Give back each line of the material that contains the word "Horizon".

------

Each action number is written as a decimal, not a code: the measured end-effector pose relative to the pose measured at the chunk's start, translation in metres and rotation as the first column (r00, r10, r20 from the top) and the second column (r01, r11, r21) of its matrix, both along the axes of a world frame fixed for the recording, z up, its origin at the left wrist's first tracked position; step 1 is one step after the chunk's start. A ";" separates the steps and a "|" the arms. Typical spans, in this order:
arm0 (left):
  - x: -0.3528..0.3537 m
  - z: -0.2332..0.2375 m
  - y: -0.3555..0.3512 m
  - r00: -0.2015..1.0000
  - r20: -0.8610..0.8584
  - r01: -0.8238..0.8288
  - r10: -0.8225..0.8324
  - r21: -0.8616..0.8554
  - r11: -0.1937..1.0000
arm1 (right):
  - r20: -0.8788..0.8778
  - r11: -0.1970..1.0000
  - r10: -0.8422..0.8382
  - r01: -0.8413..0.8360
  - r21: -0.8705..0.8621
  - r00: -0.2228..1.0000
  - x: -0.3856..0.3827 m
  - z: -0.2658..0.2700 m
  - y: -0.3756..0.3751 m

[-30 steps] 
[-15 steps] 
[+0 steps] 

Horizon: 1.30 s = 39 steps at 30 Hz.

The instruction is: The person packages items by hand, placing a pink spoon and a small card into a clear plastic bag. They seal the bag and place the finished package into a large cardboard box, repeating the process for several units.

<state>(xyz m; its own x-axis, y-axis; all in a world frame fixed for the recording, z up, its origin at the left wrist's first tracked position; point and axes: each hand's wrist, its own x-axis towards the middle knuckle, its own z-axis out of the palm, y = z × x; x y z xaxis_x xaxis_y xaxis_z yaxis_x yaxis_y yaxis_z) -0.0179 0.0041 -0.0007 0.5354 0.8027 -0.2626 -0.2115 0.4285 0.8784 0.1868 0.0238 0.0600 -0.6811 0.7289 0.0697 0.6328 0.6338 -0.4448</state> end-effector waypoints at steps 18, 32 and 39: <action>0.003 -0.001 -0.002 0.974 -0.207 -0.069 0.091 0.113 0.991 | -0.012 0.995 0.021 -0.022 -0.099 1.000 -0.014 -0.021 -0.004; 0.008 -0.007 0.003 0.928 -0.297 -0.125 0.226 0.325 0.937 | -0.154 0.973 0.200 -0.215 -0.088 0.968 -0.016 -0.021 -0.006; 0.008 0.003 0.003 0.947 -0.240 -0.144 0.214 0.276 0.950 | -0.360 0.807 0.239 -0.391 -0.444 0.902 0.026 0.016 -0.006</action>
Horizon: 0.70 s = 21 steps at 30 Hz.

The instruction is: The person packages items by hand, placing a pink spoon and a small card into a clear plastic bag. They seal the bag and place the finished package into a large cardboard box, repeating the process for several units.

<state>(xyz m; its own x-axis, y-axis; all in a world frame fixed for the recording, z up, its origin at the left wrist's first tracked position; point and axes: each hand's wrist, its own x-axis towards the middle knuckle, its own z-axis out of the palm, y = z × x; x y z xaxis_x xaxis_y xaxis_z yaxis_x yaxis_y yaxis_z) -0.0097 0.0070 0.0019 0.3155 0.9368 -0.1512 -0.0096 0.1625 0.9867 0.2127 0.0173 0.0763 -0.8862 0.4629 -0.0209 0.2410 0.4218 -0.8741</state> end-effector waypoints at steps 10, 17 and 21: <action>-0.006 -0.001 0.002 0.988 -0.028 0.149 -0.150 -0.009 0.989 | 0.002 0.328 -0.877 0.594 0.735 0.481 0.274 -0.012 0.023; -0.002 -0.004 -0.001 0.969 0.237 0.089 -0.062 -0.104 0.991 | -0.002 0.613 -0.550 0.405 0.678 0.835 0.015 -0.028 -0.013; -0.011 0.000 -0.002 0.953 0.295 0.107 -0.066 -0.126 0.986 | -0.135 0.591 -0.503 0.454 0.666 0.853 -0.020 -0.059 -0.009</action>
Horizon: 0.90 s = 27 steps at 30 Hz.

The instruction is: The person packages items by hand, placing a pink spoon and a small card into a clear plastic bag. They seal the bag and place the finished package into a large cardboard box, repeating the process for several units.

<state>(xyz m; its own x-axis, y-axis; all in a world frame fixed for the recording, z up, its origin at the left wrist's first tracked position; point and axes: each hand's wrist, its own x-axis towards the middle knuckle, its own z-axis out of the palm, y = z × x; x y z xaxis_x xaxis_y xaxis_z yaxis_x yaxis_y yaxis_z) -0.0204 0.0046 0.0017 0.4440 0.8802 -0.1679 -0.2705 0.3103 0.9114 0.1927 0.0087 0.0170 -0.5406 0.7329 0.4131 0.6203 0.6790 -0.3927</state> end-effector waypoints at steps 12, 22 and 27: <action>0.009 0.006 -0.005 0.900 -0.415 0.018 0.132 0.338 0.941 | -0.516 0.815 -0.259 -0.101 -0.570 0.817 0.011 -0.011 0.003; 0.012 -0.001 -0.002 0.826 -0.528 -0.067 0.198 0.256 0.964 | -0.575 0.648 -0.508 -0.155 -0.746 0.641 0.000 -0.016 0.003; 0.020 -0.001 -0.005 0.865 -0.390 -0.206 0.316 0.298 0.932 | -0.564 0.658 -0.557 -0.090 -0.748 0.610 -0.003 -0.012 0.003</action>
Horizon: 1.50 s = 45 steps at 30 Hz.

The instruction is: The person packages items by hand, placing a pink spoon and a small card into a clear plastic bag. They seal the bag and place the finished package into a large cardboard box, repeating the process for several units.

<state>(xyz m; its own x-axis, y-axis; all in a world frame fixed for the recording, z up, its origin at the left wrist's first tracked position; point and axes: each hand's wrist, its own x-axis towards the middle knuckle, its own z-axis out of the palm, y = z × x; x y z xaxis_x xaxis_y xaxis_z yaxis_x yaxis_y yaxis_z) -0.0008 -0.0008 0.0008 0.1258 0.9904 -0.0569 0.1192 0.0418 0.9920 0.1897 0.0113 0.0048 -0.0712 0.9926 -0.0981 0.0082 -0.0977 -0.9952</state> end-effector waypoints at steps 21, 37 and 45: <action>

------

> **EXERCISE RESULT**
Horizon: 1.30 s = 39 steps at 30 Hz.
Horizon: 0.70 s = 21 steps at 30 Hz.
Horizon: 0.90 s = 27 steps at 30 Hz.
Horizon: 1.50 s = 45 steps at 30 Hz.

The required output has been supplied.